代々木小学校、山谷小学校の統廃合はやめ、それぞれの小学校を継続すべきです。
スポーツ振興では、地区体育会への補助金を昨年度に続いて削減。来年度は地区体育会の保険料を百二十万円も削減しています。スポーツ振興と住民の健康増進のための支援を後退させるので認められません。
地域住民からなるし学校施設開放運営委員会は、大きな役割を担ってきました。学校施設開放は、生涯スポーツや学習の活動拠点として、健康・体力・仲間作りの場として、地域の相互交流コミュニティ作りにもかけがえのない事業となっています。重大なのは、新年度から施設開放の有料化と、夏休みのプール開放の中止をすることを検討しようとしていることです。これは子育てを応援してきた、地域の努力を踏みにじるものです。施設開放は2012年度は17万8592人、夏休みの小学校プールは2012年度5,757人の子どもが利用していました。施設開放の有料化と夏休みのプール開放の中止の検討はただちにやめるべきです。
以上、一般会計に反対の討論といたします。
議案第26号2014年度渋谷区国民健康保険事業会計、議案第27号、同介護保険事業会計、議案第28号、同後期高齢者医療事業会計の各予算に反対の立場から討論を行います。
はじめに国民健康保険事業会計についてです。
国保料は毎年値上げされ、滞納者は三割を超え、区民生活にとって限度をこえています。ところが新年度の保険料は、23区平均で一人当たり10万3103円になり、4638円もの値上げです。

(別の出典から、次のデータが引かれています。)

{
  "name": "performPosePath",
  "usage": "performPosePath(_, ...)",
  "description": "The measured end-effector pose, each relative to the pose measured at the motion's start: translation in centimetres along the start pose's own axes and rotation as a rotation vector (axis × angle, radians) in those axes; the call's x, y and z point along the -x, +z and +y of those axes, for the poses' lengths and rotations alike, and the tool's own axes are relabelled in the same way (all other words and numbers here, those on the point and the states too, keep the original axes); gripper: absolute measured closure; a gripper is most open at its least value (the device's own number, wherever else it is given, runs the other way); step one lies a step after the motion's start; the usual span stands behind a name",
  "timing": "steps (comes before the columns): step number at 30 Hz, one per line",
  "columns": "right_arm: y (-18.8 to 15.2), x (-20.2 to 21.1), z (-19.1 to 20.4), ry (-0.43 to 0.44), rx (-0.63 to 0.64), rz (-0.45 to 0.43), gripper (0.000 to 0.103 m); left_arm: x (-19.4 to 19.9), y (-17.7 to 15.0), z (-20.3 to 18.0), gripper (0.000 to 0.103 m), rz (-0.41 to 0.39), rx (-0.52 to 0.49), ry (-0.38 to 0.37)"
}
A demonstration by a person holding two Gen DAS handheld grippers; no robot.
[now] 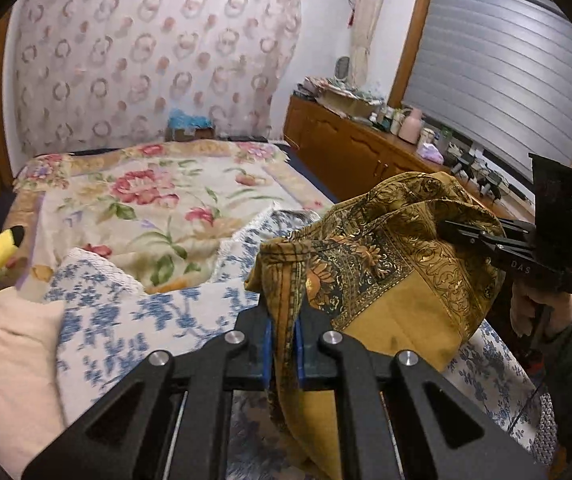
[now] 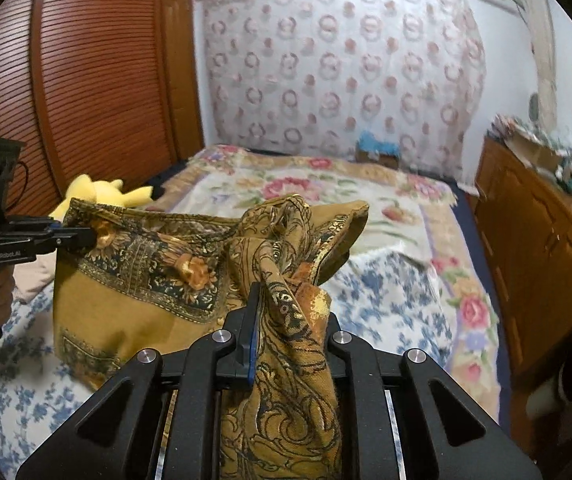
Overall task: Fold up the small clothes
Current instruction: 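Grasp the folded shirt with both grippers and lift it off the bed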
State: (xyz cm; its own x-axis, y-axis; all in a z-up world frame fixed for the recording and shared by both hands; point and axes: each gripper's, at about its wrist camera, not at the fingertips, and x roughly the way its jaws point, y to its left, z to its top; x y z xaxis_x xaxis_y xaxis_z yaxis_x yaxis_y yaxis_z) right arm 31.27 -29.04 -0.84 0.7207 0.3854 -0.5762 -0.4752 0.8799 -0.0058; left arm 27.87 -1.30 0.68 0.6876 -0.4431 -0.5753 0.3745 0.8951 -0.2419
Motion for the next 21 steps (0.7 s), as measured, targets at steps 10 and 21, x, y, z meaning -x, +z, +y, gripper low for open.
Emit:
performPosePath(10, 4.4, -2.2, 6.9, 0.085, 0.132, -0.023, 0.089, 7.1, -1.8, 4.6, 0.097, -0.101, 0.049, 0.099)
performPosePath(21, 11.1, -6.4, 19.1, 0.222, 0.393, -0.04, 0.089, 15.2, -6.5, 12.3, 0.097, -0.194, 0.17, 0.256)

給与所得者で年収200万円の三人家族の場合、現行の13万6562円から16万216円と負担増は、2万3654円にものぼります。さらに、新年度から23区独自の保険料軽減策として高額療養費の半額を一般会計から繰り入れていましたが、今後四年間で繰り入れをやめるとしています。これは国保広域化のため都道府県化を見越して、一般会計からの繰り入れをなくすのが狙いです。「広域国保」の運営主体を都道府県とすることは、住民、被保険者の声など反映されなくなり、市町村単独の事業が廃止されるとともに、さらに保険料の引き上げにもつながるものです。

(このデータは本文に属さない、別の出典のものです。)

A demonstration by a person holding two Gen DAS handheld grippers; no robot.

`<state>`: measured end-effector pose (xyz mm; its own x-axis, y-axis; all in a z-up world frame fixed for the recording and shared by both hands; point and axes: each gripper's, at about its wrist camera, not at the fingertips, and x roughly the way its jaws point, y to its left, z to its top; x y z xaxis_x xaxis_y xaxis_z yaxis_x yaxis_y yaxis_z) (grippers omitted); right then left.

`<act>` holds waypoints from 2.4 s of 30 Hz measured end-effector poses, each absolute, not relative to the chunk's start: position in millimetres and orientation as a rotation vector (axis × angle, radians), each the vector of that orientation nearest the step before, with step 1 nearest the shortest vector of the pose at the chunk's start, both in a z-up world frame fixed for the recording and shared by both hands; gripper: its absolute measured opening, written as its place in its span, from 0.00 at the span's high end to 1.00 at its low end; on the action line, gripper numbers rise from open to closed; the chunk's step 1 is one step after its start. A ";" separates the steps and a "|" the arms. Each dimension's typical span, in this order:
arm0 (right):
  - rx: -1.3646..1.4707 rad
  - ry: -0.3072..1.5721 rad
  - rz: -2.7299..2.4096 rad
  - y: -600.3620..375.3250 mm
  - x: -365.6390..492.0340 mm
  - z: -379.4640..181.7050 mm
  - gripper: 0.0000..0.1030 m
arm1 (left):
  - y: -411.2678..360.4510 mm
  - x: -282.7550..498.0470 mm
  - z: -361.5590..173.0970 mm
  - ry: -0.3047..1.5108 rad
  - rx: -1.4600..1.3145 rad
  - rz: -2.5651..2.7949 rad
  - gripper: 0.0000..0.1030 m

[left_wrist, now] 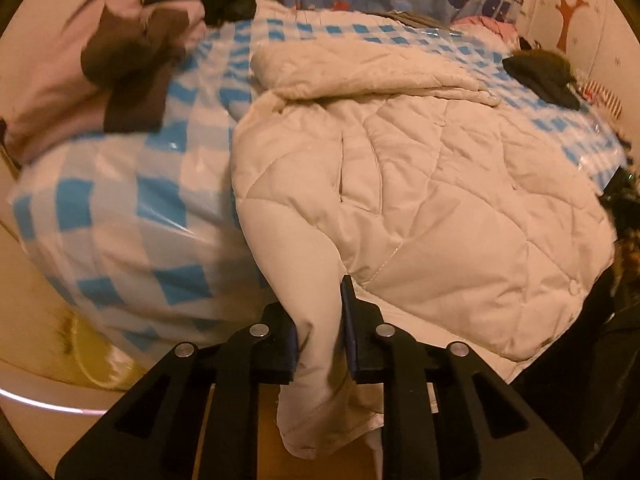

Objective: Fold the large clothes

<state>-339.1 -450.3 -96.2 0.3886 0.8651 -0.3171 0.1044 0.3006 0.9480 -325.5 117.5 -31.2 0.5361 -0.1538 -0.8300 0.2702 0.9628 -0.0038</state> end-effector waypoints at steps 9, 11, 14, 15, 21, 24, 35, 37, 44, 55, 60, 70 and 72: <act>1.173 1.087 0.643 -451.5 -337.4 -99.3 0.74 | 103.1 -336.2 -22.5 0.925 0.241 -0.202 0.84; 1.174 1.090 0.641 -451.6 -337.4 -100.4 0.74 | 102.0 -337.6 -22.3 0.921 0.253 -0.198 0.84; 1.177 1.095 0.640 -452.2 -337.3 -100.7 0.74 | 100.9 -337.7 -22.6 0.920 0.259 -0.195 0.84; 1.177 1.096 0.640 -452.5 -337.3 -101.2 0.74 | 100.2 -338.0 -22.7 0.918 0.263 -0.193 0.84; 1.178 1.104 0.636 -450.9 -337.9 -102.9 0.74 | 98.8 -339.5 -23.9 0.915 0.280 -0.187 0.84; 1.180 1.107 0.634 -450.1 -338.0 -104.3 0.74 | 99.4 -339.5 -25.0 0.919 0.279 -0.190 0.84; 1.193 1.114 0.629 -448.6 -338.9 -108.9 0.74 | 95.3 -341.7 -27.3 0.916 0.317 -0.181 0.84; 1.195 1.116 0.629 -448.4 -339.0 -109.6 0.74 | 94.6 -342.0 -27.8 0.915 0.320 -0.180 0.84; 1.199 1.126 0.624 -446.4 -339.3 -111.4 0.74 | 116.6 -338.0 -38.5 0.989 0.157 -0.269 0.54; 1.213 1.155 0.613 -442.8 -337.8 -116.6 0.74 | 258.5 -326.8 -135.0 1.087 -0.742 -0.548 0.19; 1.207 1.169 0.602 -442.2 -337.7 -115.5 0.71 | 252.2 -321.6 -161.9 1.072 -0.860 -0.681 0.17; 1.189 1.137 0.620 -440.6 -340.4 -109.3 0.72 | 204.8 -311.4 -181.2 1.069 -0.925 -0.975 0.12; 1.169 1.115 0.622 -441.0 -341.3 -104.7 0.74 | 196.9 -315.6 -174.7 1.074 -0.901 -0.970 0.20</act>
<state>-341.3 -441.0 -104.7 0.3691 0.8590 -0.3547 0.1498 0.3217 0.9349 -315.6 196.9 -174.7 0.1830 -0.9415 -0.2831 0.1867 0.3160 -0.9302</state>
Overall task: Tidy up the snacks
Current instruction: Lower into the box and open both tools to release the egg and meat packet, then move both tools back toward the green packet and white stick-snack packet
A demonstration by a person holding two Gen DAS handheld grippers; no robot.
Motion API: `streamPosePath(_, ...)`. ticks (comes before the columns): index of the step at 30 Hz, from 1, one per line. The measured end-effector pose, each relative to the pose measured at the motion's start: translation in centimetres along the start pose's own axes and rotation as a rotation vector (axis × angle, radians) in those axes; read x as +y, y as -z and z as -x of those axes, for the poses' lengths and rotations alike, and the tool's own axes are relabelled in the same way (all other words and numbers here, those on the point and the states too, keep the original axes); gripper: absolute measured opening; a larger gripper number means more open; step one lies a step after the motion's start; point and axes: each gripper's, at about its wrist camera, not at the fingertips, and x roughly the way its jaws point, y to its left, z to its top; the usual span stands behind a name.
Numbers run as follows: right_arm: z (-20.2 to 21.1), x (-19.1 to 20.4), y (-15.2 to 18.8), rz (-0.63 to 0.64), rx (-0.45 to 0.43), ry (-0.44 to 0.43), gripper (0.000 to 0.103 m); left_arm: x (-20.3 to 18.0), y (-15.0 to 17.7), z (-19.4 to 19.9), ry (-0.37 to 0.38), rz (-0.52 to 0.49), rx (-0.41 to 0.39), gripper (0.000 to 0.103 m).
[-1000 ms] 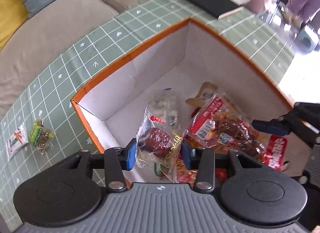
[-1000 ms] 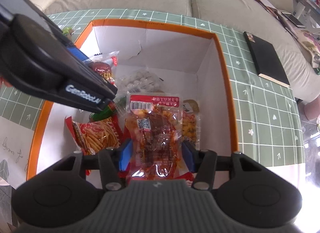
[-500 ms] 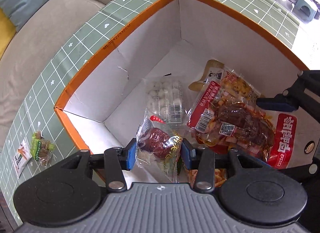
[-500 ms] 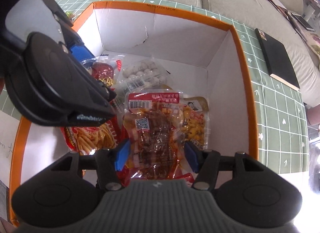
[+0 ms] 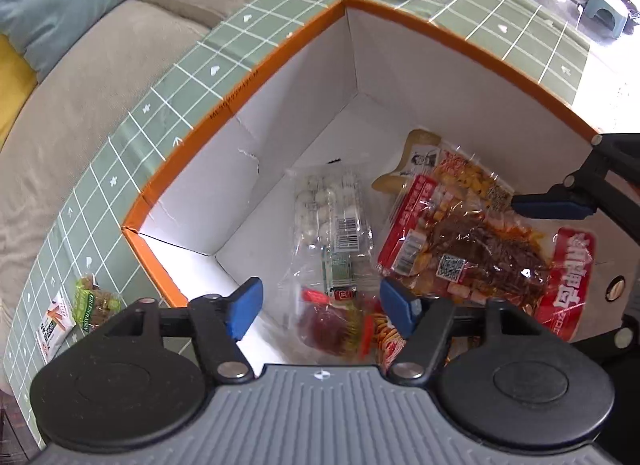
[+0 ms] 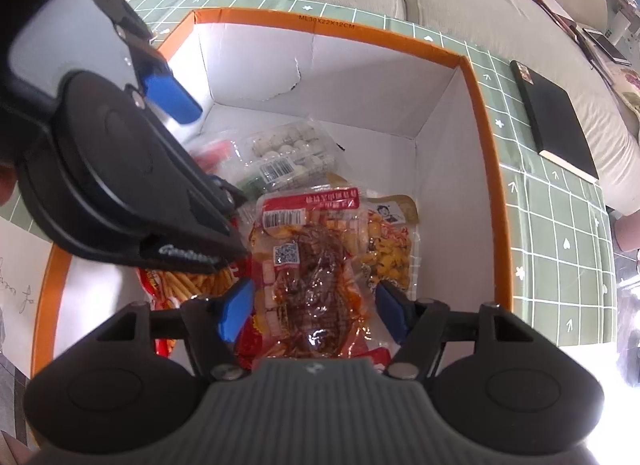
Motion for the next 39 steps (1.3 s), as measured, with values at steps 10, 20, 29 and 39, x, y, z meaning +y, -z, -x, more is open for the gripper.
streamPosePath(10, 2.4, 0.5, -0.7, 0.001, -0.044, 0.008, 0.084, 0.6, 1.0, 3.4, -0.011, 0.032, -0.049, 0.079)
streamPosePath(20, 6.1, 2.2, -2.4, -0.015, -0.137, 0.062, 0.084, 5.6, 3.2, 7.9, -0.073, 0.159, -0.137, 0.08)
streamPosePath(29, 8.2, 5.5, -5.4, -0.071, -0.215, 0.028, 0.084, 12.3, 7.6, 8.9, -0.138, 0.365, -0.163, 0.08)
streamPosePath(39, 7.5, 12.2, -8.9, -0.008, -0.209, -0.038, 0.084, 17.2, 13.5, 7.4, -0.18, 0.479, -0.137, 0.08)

国保は、すべての国民が貧富の格差なく、安心して医療を受けられることを公的に保障し、国民皆保険制度の根幹を成すものです。国の進める国保の広域化に反対するとともに、国や都に対して財源措置を求め保険料引き下げるべきです。また国に対して、4月からの70歳から74歳までの医療費の窓口負担を一割から二割負担への引き上げを中止をするよう求めるべきです。
介護事業会計
介護保険料は据え置かれるものの一人当たりの平均保険料は6万3633円となります。高齢者の暮らしは年金が削減され、消費税増税による負担増によって一層困難になっています。区の保険料軽減制度の利用者はわずか67人に過ぎません。軽減制度の対象者を拡大するため、預貯金額の撤廃などの改善を早急に実施すべきです。
また、特養ホームの待機者は全国で52万人、区内では650人と深刻です。高い保険料を払い続けてきたのに介護が必要になっても介護が受けられない。制度の根幹にかかわる問題になっています。
こうした中で、安倍内閣は、特養ホームの入所制限や要支援者が必要な介護を受けられなくする大改悪が進められようとしています。高齢者の人間としての尊厳を脅かす介護保険制度の改悪に反対すべきです。
後期高齢者医療事業会計
新年度の保険料は、平均保険料は、9万2980円になり4118円が引き上げられ、制度発足から6年間で13000円もの大幅な負担増となります。
高齢者は頼みの年金が昨年に続き4月からも減らされ、消費税増税で新たな負担を強いられる高齢者の暮らしに追い討ちをかけるものです。制度の導入時,厚生労働省の担当幹部は「医療費が際限なく上がる痛みを、高齢者自ら痛みで感じてもらう」と明言していたように高齢者に耐え難い負担を押し付けています。75歳以上の高齢者を別枠の医療制度に囲い込み、年齢で区別・差別する世界でも異例の高齢者いじめの医療制度です。高い保険料は高齢者の負担能力をこえ、高齢者の健康と命にかかわる問題となっています。国に対して差別的な医療制度はすみやかに廃止するよう求めるべきです。
以上三会計の反対の討論といたします。